- _Extracted records_:

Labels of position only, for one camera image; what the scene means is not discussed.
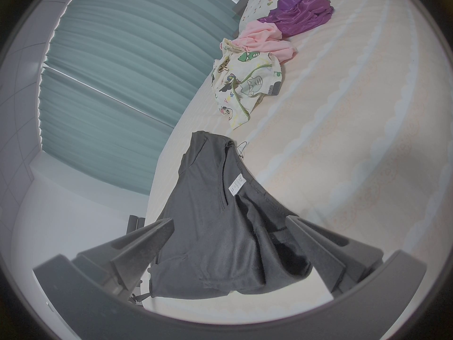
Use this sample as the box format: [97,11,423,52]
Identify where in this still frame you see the white printed pyjama garment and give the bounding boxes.
[212,50,282,131]

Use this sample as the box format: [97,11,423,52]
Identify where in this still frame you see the bed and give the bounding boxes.
[136,0,453,318]

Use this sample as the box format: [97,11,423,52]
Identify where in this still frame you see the blue-green curtain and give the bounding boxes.
[46,0,248,127]
[37,68,177,196]

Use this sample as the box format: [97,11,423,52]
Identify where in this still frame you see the pink garment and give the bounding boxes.
[222,20,298,64]

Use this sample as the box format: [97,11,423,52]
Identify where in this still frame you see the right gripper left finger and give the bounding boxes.
[76,218,175,294]

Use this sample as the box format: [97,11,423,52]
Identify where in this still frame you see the black T-shirt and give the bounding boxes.
[149,130,314,299]

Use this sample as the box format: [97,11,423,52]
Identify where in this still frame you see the purple satin garment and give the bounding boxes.
[258,0,334,38]

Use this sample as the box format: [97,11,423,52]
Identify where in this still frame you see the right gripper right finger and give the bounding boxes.
[285,215,385,294]

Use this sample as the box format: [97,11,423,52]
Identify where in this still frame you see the white printed pillow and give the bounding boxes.
[239,0,312,34]

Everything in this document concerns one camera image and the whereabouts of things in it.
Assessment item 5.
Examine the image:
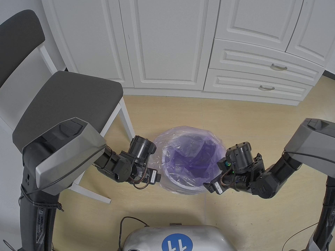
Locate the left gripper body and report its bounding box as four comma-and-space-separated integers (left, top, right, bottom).
129, 165, 162, 189

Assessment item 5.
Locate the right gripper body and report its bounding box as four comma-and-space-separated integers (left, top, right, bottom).
204, 171, 253, 196

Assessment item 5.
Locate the purple plastic bag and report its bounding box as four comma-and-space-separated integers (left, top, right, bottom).
152, 125, 227, 195

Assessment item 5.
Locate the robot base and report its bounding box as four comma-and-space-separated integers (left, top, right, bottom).
122, 222, 237, 251

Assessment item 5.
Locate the white trash bin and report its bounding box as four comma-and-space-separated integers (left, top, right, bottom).
161, 136, 227, 191

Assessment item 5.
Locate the dark grey white-legged chair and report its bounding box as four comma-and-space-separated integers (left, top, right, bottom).
0, 9, 136, 204

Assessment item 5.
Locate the white wardrobe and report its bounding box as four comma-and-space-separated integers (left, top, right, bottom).
38, 0, 335, 107

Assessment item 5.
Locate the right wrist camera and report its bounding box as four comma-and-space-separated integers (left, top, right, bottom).
217, 158, 232, 172

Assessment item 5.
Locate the black cable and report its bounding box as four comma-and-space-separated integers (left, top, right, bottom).
119, 216, 150, 250
284, 225, 319, 248

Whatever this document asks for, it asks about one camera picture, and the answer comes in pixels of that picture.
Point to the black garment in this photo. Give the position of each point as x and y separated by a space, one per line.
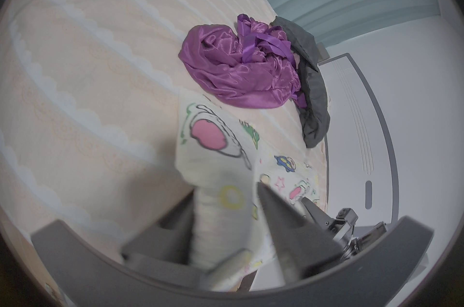
313 98

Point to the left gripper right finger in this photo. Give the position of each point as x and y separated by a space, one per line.
297 244

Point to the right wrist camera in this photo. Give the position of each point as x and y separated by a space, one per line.
346 217

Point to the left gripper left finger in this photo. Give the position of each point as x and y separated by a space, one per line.
163 240

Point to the purple satin garment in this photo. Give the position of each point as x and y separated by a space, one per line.
232 69

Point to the bed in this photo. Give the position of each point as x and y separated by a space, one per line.
90 62

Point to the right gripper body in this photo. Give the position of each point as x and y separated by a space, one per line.
357 242

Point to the white printed pyjama top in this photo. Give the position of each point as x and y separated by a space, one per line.
217 167

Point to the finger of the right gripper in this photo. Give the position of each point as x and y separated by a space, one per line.
316 214

- _Activity_: The result should be all the records, retyped exactly, with no pictures among them.

- _Written response_:
Labels of position only, for one camera image; what the scene means is not discussed.
Use this sample as the box format: [97,11,423,52]
Identify where in this still frame you see the white printed pyjama garment and give the bounding boxes.
[212,50,282,131]

Use this sample as the box format: [97,11,423,52]
Identify where in this still frame you see the bed and give the bounding boxes.
[136,0,453,318]

Use this sample as the box format: [97,11,423,52]
Identify where in this still frame you see the blue-green curtain and give the bounding boxes.
[46,0,248,127]
[37,68,177,196]

Use this sample as the box format: [97,11,423,52]
Identify where in this still frame you see the pink garment and give the bounding boxes.
[222,20,298,64]

Use this sample as the box format: [97,11,423,52]
Identify where in this still frame you see the right gripper left finger and give the bounding boxes.
[76,218,175,294]

Use this sample as the box format: [97,11,423,52]
Identify where in this still frame you see the black T-shirt and give the bounding boxes.
[149,130,314,299]

Use this sample as the box format: [97,11,423,52]
Identify where in this still frame you see the purple satin garment and give the bounding boxes.
[258,0,334,38]

Use this sample as the box format: [97,11,423,52]
Identify where in this still frame you see the right gripper right finger and give the bounding boxes.
[285,215,385,294]

Use this sample as the box format: [97,11,423,52]
Identify where in this still frame you see the white printed pillow and give the bounding boxes.
[239,0,312,34]

Everything in this document concerns one camera image and the whereabouts of things in it.
Assessment item 5.
Examine the image:
Locate the left gripper body and report its bounding box as four comma-and-space-separated integers (left, top, right, bottom).
129, 165, 162, 189

Assessment item 5.
Locate the right gripper body and report its bounding box as four comma-and-space-separated integers (left, top, right, bottom).
204, 171, 253, 196

Assessment item 5.
Locate the purple plastic bag and report its bounding box as four comma-and-space-separated integers (left, top, right, bottom).
152, 125, 227, 195

Assessment item 5.
Locate the robot base and report its bounding box as four comma-and-space-separated integers (left, top, right, bottom).
122, 222, 237, 251

Assessment item 5.
Locate the white trash bin and report its bounding box as four comma-and-space-separated integers (left, top, right, bottom).
161, 136, 227, 191

Assessment item 5.
Locate the dark grey white-legged chair and report its bounding box as four comma-and-space-separated integers (left, top, right, bottom).
0, 9, 136, 204

Assessment item 5.
Locate the white wardrobe and report its bounding box as four comma-and-space-separated integers (left, top, right, bottom).
38, 0, 335, 107

Assessment item 5.
Locate the right wrist camera and report its bounding box as four comma-and-space-separated integers (left, top, right, bottom).
217, 158, 232, 172

Assessment item 5.
Locate the black cable and report its bounding box as four comma-and-space-separated integers (left, top, right, bottom).
119, 216, 150, 250
284, 225, 319, 248

Whatever this document asks for, it asks about one camera picture, and the answer comes in pixels of that picture.
Point to the black garment in this photo. Give the position of each point as x and y separated by a space, one per line.
313 98

Point to the left gripper right finger in this photo. Give the position of each point as x and y separated by a space, one per line.
297 244

Point to the right wrist camera in this photo. Give the position of each point as x and y separated by a space, one per line.
346 217

Point to the left gripper left finger in this photo. Give the position of each point as x and y separated by a space, one per line.
163 240

Point to the purple satin garment in this photo. Give the position of each point as x and y separated by a space, one per line.
232 69

Point to the bed in this photo. Give the position of each point as x and y separated by a space, one per line.
90 62

Point to the right gripper body in this photo. Give the position of each point as x and y separated by a space, one per line.
357 242

Point to the white printed pyjama top in this photo. Give the position of each point as x and y separated by a space, one per line.
217 167

Point to the finger of the right gripper in this photo. Give the position of each point as x and y separated by a space, one per line.
316 214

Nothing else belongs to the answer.